__Exercise requirements__
Excluding all pictures, please output the listing exactly.
========
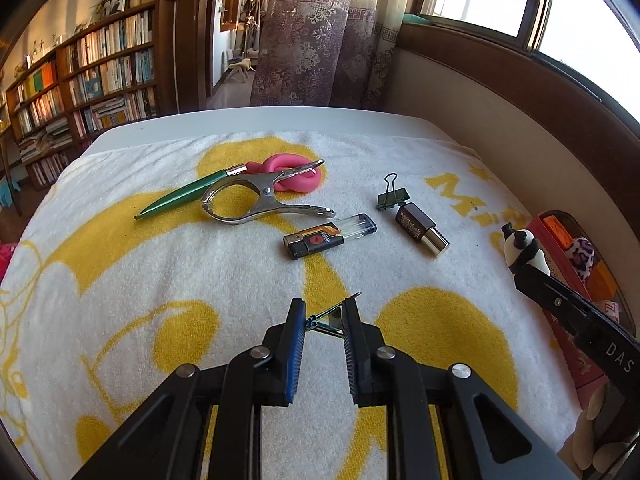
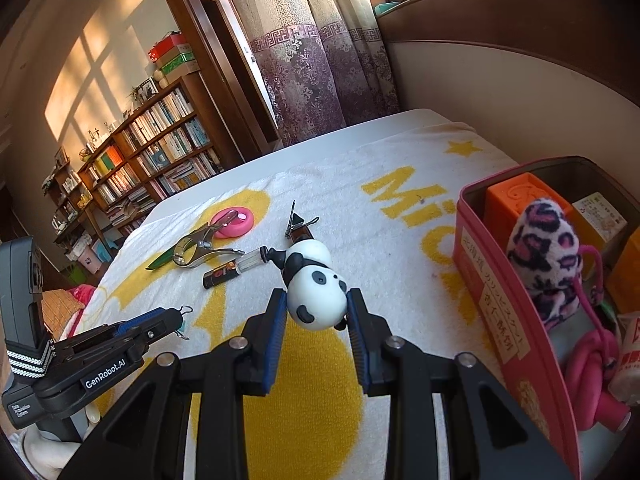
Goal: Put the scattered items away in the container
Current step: 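Lift the panda figure with the right gripper while the left grasps a small metal clip, then carry the panda figure toward the tin with the right gripper while the left holds the clip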
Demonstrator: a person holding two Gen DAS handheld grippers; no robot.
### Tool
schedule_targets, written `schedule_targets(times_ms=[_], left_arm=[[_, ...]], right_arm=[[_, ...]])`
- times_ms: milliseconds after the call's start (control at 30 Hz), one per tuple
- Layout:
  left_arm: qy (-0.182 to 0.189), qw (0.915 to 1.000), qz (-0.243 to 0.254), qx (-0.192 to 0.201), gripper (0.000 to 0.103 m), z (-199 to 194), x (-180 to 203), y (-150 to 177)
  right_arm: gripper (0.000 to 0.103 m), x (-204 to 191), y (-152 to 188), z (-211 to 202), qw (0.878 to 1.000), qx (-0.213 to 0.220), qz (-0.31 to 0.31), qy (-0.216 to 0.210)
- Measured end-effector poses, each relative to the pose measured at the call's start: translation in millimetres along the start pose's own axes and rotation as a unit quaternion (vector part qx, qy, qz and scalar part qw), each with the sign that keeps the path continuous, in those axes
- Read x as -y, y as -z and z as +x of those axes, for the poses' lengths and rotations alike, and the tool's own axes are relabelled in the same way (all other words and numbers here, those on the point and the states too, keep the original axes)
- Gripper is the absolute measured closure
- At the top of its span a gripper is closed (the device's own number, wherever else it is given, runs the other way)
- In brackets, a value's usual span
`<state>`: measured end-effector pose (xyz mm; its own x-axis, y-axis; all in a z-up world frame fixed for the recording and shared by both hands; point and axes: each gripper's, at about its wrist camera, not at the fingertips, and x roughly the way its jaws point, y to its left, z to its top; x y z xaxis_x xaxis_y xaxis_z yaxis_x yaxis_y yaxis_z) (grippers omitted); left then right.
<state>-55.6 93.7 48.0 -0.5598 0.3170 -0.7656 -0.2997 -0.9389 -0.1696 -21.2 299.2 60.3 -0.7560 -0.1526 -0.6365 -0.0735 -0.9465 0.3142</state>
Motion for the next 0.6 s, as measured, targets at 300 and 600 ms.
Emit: schedule_targets(times_ms=[300, 600], left_arm=[[0.006, 1.0000, 0.005, 0.005, 0.084, -12.3, 8.5, 6.4], [0.014, 0.9994, 0.027, 0.014, 0.084, -28.0, 23.9, 6.8]], right_arm=[[0.070, 1.4, -1.7, -5.3, 1.000, 0.013, 0.004, 0.000], [0.070, 11.5, -2.7, -36.7, 0.999, 0.042, 0.026, 0.001]])
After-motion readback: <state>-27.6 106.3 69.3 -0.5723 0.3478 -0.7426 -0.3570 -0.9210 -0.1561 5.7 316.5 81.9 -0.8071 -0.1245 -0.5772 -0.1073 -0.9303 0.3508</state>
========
__Answer space__
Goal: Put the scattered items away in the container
Current step: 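Lift the panda figure with the right gripper while the left grasps a small metal clip, then carry the panda figure toward the tin with the right gripper while the left holds the clip
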Demonstrator: a person holding two Gen DAS handheld grippers; no robot.
### Tool
schedule_targets, written `schedule_targets(times_ms=[_], left_arm=[[_, ...]], right_arm=[[_, ...]])`
- times_ms: milliseconds after the call's start (control at 30 Hz), one per tuple
- Layout:
  left_arm: qy (-0.182 to 0.189), qw (0.915 to 1.000), qz (-0.243 to 0.254), qx (-0.192 to 0.201), gripper (0.000 to 0.103 m), z (-199 to 194), x (-180 to 203), y (-150 to 177)
  right_arm: gripper (0.000 to 0.103 m), x (-204 to 191), y (-152 to 188), z (-211 to 202), qw (0.878 to 1.000), qx (-0.213 to 0.220), qz (-0.31 to 0.31), qy (-0.216 to 0.210)
- Measured end-effector poses, each relative to the pose measured at the call's start: translation in millimetres along the start pose's own axes and rotation as a unit quaternion (vector part qx, qy, qz and scalar part qw), each with the sign that keeps the path continuous, in those axes
- Read x as -y, y as -z and z as +x of those axes, for the poses' lengths and rotations alike, and the tool's own axes are relabelled in the same way (all other words and numbers here, those on the point and the states too, keep the original axes)
- Gripper is the absolute measured closure
- At the top of its span a gripper is closed (the device's own number, wherever else it is given, runs the other way)
- In brackets, a value's usual span
`<state>`: measured end-effector pose (xyz mm; its own x-axis, y-axis; all in a z-up world frame fixed for the recording and shared by both hands; point and axes: each gripper's, at about its wrist camera, not at the fingertips, and x roughly the way its jaws point, y to its left, z to its top; x y z xaxis_x xaxis_y xaxis_z yaxis_x yaxis_y yaxis_z) (grippers omitted); left then right.
<state>-55.6 93.7 48.0 -0.5598 0.3170 -0.7656 -0.2997 -0.9389 -0.1696 -21.2 299.2 60.3 -0.7560 -0.1526 -0.6365 -0.0735 -0.9465 0.3142</state>
Motion for the next 0.6 s, as measured, targets at 300 and 600 ms.
Emit: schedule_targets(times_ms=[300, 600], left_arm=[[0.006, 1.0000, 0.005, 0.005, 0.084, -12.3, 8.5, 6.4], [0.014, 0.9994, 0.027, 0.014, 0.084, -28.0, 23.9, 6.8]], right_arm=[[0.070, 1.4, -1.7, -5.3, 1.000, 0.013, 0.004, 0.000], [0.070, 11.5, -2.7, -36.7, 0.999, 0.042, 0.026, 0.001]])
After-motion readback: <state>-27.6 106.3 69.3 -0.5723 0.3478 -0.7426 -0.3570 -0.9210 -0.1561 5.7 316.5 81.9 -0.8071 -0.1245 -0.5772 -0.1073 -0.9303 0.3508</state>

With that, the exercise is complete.